Hogmalov's salivary glands kicked into overdrive at the thought. He had arrived at his command tent, and inside, three of his lieutenants brooded over the map. Pissovalov gestured to the spot where the Boys had been deployed for the evening.
The Kiln.
The twin gourmets' unique gifts were far too valuable to be wasted by the Red Army, and so every night they were disguised as hay bales, and rolled behind enemy lines, where they would find some blasted out shack with a working range.
Then they began to cook.
Das Höllenfeuer, the Germans called it. The Inferno. The Boys' labors produced as much illumination as the fiercest artillery bombardment, and soon the Fritzes would flock from miles around in the hope of a taste. Just a taste. Every last morsel of real food was hoarded by the Russians towards this singular purpose.
Hogmalov was loathe to risk the Boys, but he recognized the grim necessity. Soldiers who tasted their sublime confections were irrevocably changed. Many of them would march directly to their commanding officers and proclaim their retirement from military service, preferring thenceforth to devote themselves entirely to a life of gastronomic endeavor.
Of course, most of them were shot, and the officers in question resolved to see the gross gourmets destroyed.
But a strange conspiracy seemed to have taken hold amongst the middle and upper echelons of German command. Orders for artillery bombardments on the Gourmets were promptly rescinded, and any ground troops who ran into the Kiln were instantly bewitched by luscious aromas.
General Hogmalov stepped out of his tent. Far to the West he could see the telltale glow of the Kiln; the Boys hard at work, risking their lives for Mother Russia.
It was thought that a few of their sacred morsels had even trickled their way up the German command structure, causing Field Marshall Goring to make a pilgrimage to the Kiln one night in late November.
Even the Führer's recent abdominal expansion was thought to result from a minute parcel of fine cuisine, discreetly mailed to him by the NKVD. Germany's finest chefs had been unable to replicate the morsel, and Hitler had been gobbling obsessively ever since in a deranged quest for higher culinary truth.
Hogmalov sighed again. For all he knew, the boys would win Russia the Eastern Front, but he couldn't shake the thought that it was criminal to risk such ascended culinary masters in so trifling a thing as total war.

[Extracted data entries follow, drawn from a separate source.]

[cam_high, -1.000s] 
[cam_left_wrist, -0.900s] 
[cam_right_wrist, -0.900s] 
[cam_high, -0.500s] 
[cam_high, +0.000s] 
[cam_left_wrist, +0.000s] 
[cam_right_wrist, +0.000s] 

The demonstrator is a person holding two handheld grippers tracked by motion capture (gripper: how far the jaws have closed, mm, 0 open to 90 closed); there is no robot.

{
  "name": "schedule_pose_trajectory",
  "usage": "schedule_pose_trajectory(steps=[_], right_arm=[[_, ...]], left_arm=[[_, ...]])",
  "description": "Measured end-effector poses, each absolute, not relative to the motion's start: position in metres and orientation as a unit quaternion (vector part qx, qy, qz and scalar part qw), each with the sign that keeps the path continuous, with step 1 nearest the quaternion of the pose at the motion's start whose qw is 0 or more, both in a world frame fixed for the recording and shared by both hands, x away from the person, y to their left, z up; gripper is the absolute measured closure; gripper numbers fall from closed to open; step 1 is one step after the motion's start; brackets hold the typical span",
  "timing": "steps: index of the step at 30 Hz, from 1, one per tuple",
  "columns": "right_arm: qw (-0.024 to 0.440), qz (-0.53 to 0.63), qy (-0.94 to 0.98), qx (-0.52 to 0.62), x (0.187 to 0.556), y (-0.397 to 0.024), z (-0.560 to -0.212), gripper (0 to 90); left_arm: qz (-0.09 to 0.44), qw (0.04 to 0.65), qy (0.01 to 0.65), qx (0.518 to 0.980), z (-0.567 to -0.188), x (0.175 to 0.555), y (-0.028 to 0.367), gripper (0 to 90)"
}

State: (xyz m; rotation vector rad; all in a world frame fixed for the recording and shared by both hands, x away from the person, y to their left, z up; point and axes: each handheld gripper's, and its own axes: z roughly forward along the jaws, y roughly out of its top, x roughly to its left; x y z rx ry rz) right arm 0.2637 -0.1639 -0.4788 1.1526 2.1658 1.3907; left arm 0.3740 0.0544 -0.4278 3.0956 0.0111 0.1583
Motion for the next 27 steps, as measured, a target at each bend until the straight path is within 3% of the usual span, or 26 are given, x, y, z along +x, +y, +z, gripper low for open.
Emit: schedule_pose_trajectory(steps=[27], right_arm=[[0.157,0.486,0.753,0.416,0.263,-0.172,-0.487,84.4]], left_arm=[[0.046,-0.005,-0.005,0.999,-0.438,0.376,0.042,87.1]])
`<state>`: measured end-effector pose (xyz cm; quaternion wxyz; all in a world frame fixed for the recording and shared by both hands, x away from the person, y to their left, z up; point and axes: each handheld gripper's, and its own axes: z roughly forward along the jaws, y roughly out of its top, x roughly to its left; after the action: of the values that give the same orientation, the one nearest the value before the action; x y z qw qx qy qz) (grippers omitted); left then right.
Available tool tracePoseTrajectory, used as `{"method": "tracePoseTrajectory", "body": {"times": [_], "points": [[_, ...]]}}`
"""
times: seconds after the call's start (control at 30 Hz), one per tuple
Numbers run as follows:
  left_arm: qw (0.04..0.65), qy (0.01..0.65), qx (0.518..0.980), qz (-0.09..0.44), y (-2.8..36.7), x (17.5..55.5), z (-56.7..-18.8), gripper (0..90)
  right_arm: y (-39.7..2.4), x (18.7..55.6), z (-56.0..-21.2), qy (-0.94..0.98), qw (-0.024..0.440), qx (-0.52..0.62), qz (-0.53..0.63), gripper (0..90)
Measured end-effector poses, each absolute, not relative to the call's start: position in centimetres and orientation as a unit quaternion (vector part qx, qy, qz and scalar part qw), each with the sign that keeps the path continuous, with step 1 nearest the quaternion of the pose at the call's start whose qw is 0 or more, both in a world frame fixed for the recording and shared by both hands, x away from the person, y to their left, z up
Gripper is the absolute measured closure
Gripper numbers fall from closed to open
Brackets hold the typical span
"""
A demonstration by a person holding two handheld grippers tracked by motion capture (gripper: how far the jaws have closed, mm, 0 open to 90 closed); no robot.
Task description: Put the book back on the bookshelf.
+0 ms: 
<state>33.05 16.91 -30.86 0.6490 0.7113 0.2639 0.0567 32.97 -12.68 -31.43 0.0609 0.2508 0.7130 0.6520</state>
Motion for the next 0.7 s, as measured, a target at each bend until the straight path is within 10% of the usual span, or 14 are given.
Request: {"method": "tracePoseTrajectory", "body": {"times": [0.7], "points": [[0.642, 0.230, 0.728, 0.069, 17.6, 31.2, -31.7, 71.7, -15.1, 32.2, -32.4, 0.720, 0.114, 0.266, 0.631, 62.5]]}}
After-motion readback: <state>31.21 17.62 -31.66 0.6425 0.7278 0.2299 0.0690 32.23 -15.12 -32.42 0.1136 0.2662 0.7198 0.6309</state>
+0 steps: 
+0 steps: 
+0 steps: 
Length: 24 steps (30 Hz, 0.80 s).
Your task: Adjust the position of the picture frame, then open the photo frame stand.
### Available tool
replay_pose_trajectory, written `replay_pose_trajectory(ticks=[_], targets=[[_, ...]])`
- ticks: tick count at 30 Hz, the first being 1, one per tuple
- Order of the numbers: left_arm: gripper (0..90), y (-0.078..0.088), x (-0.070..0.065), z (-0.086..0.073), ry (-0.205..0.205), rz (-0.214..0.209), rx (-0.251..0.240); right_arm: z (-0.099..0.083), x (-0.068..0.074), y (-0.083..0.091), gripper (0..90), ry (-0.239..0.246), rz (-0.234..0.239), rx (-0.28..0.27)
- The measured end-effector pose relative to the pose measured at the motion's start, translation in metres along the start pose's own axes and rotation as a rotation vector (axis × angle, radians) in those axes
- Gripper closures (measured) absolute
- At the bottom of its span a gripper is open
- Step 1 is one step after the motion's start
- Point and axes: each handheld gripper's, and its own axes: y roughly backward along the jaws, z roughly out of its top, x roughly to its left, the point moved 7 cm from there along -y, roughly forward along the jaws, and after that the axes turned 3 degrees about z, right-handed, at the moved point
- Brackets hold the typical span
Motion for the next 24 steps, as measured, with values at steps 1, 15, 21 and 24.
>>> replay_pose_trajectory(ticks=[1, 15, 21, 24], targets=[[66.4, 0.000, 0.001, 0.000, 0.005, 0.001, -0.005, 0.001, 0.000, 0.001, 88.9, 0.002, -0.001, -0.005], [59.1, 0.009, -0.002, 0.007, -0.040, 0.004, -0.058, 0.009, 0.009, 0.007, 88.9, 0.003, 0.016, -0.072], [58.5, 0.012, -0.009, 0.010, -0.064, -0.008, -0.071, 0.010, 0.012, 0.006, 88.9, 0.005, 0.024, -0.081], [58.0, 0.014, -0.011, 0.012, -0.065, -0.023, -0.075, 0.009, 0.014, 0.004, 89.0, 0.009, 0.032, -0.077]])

Stalin was livid about the whole thing. He thought Robustov and Rotundov should be used as bait for a colossal offense, but his general staff had taken great pains to dissuade him of this idea. They made the case that what was happening here on the front actually transcended war, and indeed all human conflict, but it had taken a seven course meal prepared by the Boys themselves to finally convince the cruel dictator.
Opening his satchel, Hogmalov beheld his last crumb of the Boy's cuisine. He had squirreled it away days ago, and only now were his spirits low enough to justify gobbling it.
The august general placed the crumbling morsel on the tip of his tongue, and was soon overwhelmed by Golden Glory.
Then he began to commune with the Seraphim.